The core of this piece was supposed to be about the stalled Stormont talks and the prospect of devolution returning to the North.
As I began to write though, I could feel the boredom slipping into my fingertips.
It wouldn’t be a very tempting article to write and therefore I imagine would be even less tempting to read.
Everyone knows the position in which northern politics is currently, so there’s very little point in repeating it. It’s all been said already.
We have two big parties with two big mandates yet neither has the confidence to compromise. So as far as the Stormont talks go, the summary reads – we are where we are and we are where we were.
The strange paradox of this summer is that outside of our own bubble of stalemate, almost everywhere else politics is brewing and bubbling with possibility.
The Brexit vote and this period of negotiations has thrown up questions and conundrums which have at times lain dormant but have never fully gone away. The biggest catalyst in the resurfacing of those challenges has been the threat of a new border in Ireland, a border which would be established against our consent.
What history often termed as the ‘Irish question’, a divided land and a divided people, was once contained between these two islands; it is now however the consideration of an entire continent in the shape of the EU.
That means that all of our political futures are now part of a broader canvas of change and much of it will be decided at a higher tier of political power.
In that context, it would be foolish to presume that the ‘Irish question’ can still be viewed and confronted through the prisms of the past.
Old questions have now moved on to new ground.
The choices ahead of us go way beyond our familiar story of identity and territory, unearthing new contrasts and deep divergences.
Through Brexit, we are witnessing one island attempting to retreat into the false nostalgia of an imagined past, embracing a cocktail of political panic and economic protectionism.
On the other hand, our own island retains its ambition of building an open economy and society, not beholden to globalisation, but willing to shape the opportunity it offers. That economic openness was mapped out by Taoiseach Seán Lemass and T.K. Whitaker over 50 years ago and there is no good reason to abandon it now.
That divide between an open and a closed society is probably most polarised when it comes to the movement of people.
Britain has become increasingly uneasy with the modern shifts in its societal demographics and thus immigration controls have come to dominate many recent elections and ultimately the Brexit referendum itself.
In contrast Ireland needs the people – our job is to build a country which welcomes them.
Our road to a prosperous and pluralist future lies in an Ireland proud to be an island of minorities, providing belonging and fairness to all.
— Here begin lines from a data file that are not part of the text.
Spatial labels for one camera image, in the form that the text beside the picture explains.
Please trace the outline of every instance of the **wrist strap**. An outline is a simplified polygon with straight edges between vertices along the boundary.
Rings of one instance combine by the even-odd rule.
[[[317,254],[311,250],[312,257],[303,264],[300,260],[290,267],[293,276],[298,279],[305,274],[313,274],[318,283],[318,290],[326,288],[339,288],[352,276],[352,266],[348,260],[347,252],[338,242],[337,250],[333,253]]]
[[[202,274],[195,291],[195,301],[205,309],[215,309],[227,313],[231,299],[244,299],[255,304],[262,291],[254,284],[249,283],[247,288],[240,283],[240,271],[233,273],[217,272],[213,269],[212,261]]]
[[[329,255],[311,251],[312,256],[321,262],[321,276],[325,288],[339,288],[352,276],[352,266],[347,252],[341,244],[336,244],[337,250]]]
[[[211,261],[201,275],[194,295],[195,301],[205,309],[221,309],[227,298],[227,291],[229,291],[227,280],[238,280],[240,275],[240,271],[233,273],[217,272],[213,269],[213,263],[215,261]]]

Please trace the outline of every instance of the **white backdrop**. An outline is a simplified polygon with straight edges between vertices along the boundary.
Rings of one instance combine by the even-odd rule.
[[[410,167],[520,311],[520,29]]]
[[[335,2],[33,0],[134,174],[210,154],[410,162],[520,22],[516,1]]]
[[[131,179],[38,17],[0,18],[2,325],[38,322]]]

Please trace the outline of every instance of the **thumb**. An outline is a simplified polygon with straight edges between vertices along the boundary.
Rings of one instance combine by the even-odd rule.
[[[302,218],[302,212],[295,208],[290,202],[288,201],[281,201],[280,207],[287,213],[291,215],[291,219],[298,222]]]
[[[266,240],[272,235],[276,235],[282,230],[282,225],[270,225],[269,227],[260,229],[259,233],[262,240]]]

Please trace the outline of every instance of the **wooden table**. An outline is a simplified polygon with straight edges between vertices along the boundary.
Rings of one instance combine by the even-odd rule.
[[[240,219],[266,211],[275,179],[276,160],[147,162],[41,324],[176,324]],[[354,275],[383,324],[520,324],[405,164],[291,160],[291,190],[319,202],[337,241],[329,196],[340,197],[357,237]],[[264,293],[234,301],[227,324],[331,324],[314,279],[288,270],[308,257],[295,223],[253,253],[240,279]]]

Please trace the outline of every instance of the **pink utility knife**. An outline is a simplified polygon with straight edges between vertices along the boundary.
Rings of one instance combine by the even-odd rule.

All of these emerging contrasts mean that the constitutional choice will inevitably surface.
This is a time when nationalism has rightly been challenged to give definition and detail as to what this New Ireland will look like – a job all of us have failed to do thus far.
Simultaneously, ulster unionism must finally free itself from its default position of retreat and retrenchment and seriously consider what form and future they envisage for a United Kingdom which is shaking at its very seams.
Even to the casual observer, this is a moment of big politics and big decisions. Much of it is unprecedented and some of it, if not handled sensitively, could very well be dangerous. However, this is also the stuff that real politics is made of.
Each of us in political life will now be asked to give thorough articulation to the future which can best provide for the economic and social needs of this island, north and south, delivering both wealth and social justice.
Any politician worth their salt should long to live in such a time of choice and consequence.
And that brings us back to the frustration and the stalemate at Stormont.
Northern politics has long been used to the outside world looking in on us but that time has long since passed – we’re now in a moment when everyone is focused on a much wider horizon.
We can either be part of that landscape of evolving change or we can continue to opt out – we can either use our institutions to positively influence the lives of our people or we can leave them to wither, betraying our responsibilities.
For this island, as the stillness of the political summer comes to a close, a defining autumn awaits.